In my experience, Dr. Malovich was easily manipulated & deceived by my ex, lacked objectivity & neutrality, & made recommendations contrary to the best interests of our children. Dr. Malovich's custody recommendations to the court are in direct opposition to a decade of extensive documentation of my ex’s neglect & abuse of our children and my ex’s psychological testing results which indicated he has significant pathology. Her recommendations also go against the input & recommendations of the custody evaluator who performed our first custody evaluation, & against the input & recommendations of all professionals including our children’s teachers, school staff, pediatrician, & dentist. She chose not to get input from either of the licensed therapists who met with me & my ex, nor from any of the child care providers who have cared for our children during the past decade. Instead, I observed that Dr. Malovich made her custody recommendations based on unsupported claims my ex made to her.
I have a similar sentiment. I felt she was snowed by my ex-husband, was extremely biased, did not consider all the facts, took way too long, was not thorough, had glaring omissions, interviewed inappropriate parties, neglected to interview appropriate parties, and neglected to take our child's best interests into consideration. Horrible experience.

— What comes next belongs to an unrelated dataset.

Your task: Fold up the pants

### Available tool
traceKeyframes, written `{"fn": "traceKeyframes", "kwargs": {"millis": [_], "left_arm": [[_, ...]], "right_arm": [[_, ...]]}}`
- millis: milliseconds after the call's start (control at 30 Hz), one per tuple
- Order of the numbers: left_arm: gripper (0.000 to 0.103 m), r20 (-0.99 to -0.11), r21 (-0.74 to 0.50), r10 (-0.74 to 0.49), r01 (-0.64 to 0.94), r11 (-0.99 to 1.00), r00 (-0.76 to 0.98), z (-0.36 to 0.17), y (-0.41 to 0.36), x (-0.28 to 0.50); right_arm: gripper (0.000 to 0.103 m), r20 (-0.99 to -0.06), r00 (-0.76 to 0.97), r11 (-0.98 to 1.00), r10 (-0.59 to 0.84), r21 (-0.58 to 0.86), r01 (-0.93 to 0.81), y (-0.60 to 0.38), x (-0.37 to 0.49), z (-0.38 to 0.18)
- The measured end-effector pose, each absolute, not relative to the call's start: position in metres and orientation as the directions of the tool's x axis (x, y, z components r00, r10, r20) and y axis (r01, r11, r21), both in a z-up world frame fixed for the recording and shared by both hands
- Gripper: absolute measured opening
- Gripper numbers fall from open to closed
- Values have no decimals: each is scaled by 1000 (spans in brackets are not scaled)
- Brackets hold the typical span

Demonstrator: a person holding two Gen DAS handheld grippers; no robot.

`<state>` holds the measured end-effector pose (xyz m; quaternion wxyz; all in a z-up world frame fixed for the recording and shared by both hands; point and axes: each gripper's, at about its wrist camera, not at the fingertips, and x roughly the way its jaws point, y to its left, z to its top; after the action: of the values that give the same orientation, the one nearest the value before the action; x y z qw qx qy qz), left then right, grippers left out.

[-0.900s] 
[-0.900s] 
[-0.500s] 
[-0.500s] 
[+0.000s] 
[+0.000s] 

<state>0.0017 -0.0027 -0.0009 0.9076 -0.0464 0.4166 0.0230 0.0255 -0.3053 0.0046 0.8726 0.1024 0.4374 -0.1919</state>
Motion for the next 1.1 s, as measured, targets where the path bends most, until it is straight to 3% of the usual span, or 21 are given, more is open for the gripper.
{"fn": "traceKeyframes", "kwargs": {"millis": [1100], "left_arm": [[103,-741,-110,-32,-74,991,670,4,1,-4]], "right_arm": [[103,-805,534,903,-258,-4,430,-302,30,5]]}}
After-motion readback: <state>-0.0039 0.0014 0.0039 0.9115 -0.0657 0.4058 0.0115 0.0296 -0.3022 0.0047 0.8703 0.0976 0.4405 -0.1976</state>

She submitted her written report to the court and testified to it at trial. Yet 3 months after trial the other party convinced her to write a letter stating she "meant" other than what was contained within the written report, which was submitted as evidence and ruled upon at the trial. Since then, the other party has repeatedly used that letter to bring conflict, argument, and non-compliance against me, and is even threatening a whole new case based upon this "evidence after the fact". I feel her action in responding to their request was completely contradictory to her submitted report, was unprofessional, was out of her professional jurisdiction, and so completely disruptive to my family finally moving on and healing after a very long & disruptive custody battle. The point of a written report is so that all parties know what is 'meant.' Written Reports submitted b,y the so-called "Expert Witness', should not require explanation letters as follow-up 3 months after trial and judgement.
Her work with my son made the situation far worse. Luckily,I was able to find a counselor who was able to help him be happy and successful. I found her conduct unprofessional. She didn't honor patient confidentiality. She cancelled often hours before the appointment with a message left on the home phone. I wondered if her information was truthful.